金田伊織(いおり) 高校3年生(3年D組)、演劇部。志緒のファン。

物語の概要:(図書館の紹介記事より。)

 お願いだから、私を壊して。帰れないところまで連れていって見捨てて。あなたにはそうする義務がある。壊れるまでに張り詰めた気持ち、20歳の恋。野間文芸新人賞を最年少で受賞した著者による、情熱的な恋愛小説。 

読後感:

 大学2年生の工藤泉、両親は大学1年の冬、転勤のため、ドイツに行くことを決断。泉は日本に残りアパート住まいの一人暮らし。高校時代演劇部に所属していて、慕っていた葉山先生からの応援依頼で黒川と山田志緒の三人が再び出会う。黒川は大学の見知らぬ人物小野玲二を連れてきて、その彼が泉に好意を持つ。黒川と志緒は付き合っていて、泉と小野のカップルをいい感じとみていた。

 最初は泉も小野のことを優しい人、良い人だと思っているも、それ以上感情が動かないと志緒に吐露する。
 それには高校時代の一番つらかったときに葉山先生に助けてもらったことが忘れられなく、泉は執着していた。
 その死にたくなったほどのことの真相は女友達が自分を排除しようとしていることから来るのかと思われるが、はてなという感じが最後まで残った。
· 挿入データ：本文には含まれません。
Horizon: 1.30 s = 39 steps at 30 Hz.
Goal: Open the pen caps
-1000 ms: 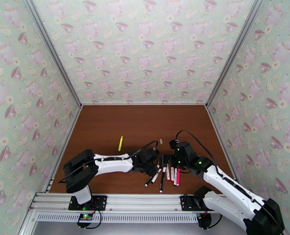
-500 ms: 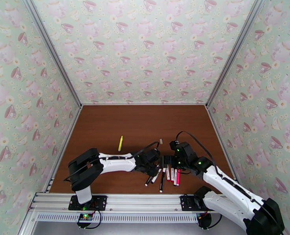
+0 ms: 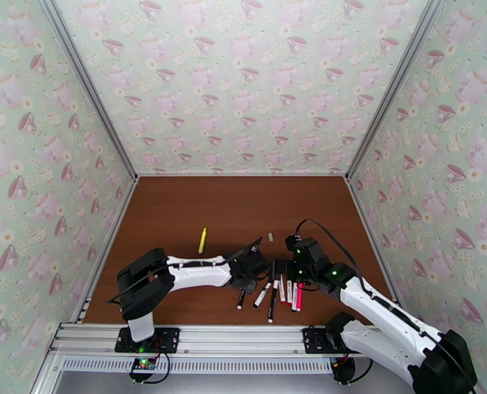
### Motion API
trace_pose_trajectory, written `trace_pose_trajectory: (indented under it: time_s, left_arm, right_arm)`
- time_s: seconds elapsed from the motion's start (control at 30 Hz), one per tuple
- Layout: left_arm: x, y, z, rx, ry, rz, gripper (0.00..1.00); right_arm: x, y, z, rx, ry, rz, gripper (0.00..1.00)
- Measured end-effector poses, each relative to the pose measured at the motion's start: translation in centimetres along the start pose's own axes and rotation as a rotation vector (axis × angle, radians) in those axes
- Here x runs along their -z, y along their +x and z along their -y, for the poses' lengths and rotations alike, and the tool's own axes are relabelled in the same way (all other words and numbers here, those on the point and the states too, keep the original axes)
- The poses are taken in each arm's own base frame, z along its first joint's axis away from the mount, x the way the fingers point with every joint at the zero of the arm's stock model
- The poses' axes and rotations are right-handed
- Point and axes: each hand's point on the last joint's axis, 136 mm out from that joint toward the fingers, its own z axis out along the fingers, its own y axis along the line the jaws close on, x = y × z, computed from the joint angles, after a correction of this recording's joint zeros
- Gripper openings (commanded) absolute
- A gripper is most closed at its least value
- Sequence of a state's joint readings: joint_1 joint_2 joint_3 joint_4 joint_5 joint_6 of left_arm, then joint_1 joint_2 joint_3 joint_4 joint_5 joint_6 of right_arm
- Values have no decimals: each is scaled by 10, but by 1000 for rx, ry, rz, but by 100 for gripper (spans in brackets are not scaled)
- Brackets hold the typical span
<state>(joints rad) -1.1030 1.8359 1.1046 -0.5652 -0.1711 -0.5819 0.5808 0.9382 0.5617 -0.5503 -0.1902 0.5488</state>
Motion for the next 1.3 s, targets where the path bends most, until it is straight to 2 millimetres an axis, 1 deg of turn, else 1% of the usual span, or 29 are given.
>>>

 黒川と志緒の関係も、黒川がアメリカに留学を決めていることから、志緒とのことを泉は気にかかっているが、志緒のすごさと対比して、泉の葉山先生への思いはそれとは別に、別れようと気持ち的には納得しているのに、つい会って顔を見ると崩れてしまう。忘れて新しく小野との交際で忘れようとしているも、小野の変質的とも思える行動に、志緒からは「別れた方がいいんじゃない」と言われてしまう。
 
 これはまさに情熱的な恋愛小説である。
 小説の途中で葉山先生の生い立ち、過去の失敗と償いの気持ちが吐露されて、泉に対して「君の気持ちに答えられない」と拒否する潔さがあったかに見えたが、志緒が泉に葉山先生のことについて「わりに口の上手い人」と評価していて、なるほどと思わせるシーンも。

 あっちに揺れ、こっちに揺れる若い女性の気持ちの表現が的確に描写されているのか、それともなんて往生際の悪い乙女心の持ち主と冷めた見方に陥るのか。読者も揺れる心地になってしまった。
 もうひとつ、塚本柚子の様子に途中から挙動不審な行動が見られるようになり、新堂の行為も何か知っていそう。そして突如不幸な知らせが・・・。そこども葉山先生の救えなかった悩みが加わってくる。
 とにかく若い世代の大人になりきらない揺れる心情を、鮮やかに表現しているなあと感じられる。
  

余談:

 表題の『ナラタージュ』と言う表現は、いつ出てくるのかと思って読んでいたが、出てこなかった。調べてみると『ナラタージュ』とは映画などで、語りや回想で過去を再現する手法を指す用語とあった。
背景画は、自然いっぱいの素材集がErrorとなって消失してしまったので、背景素材無料のものからに。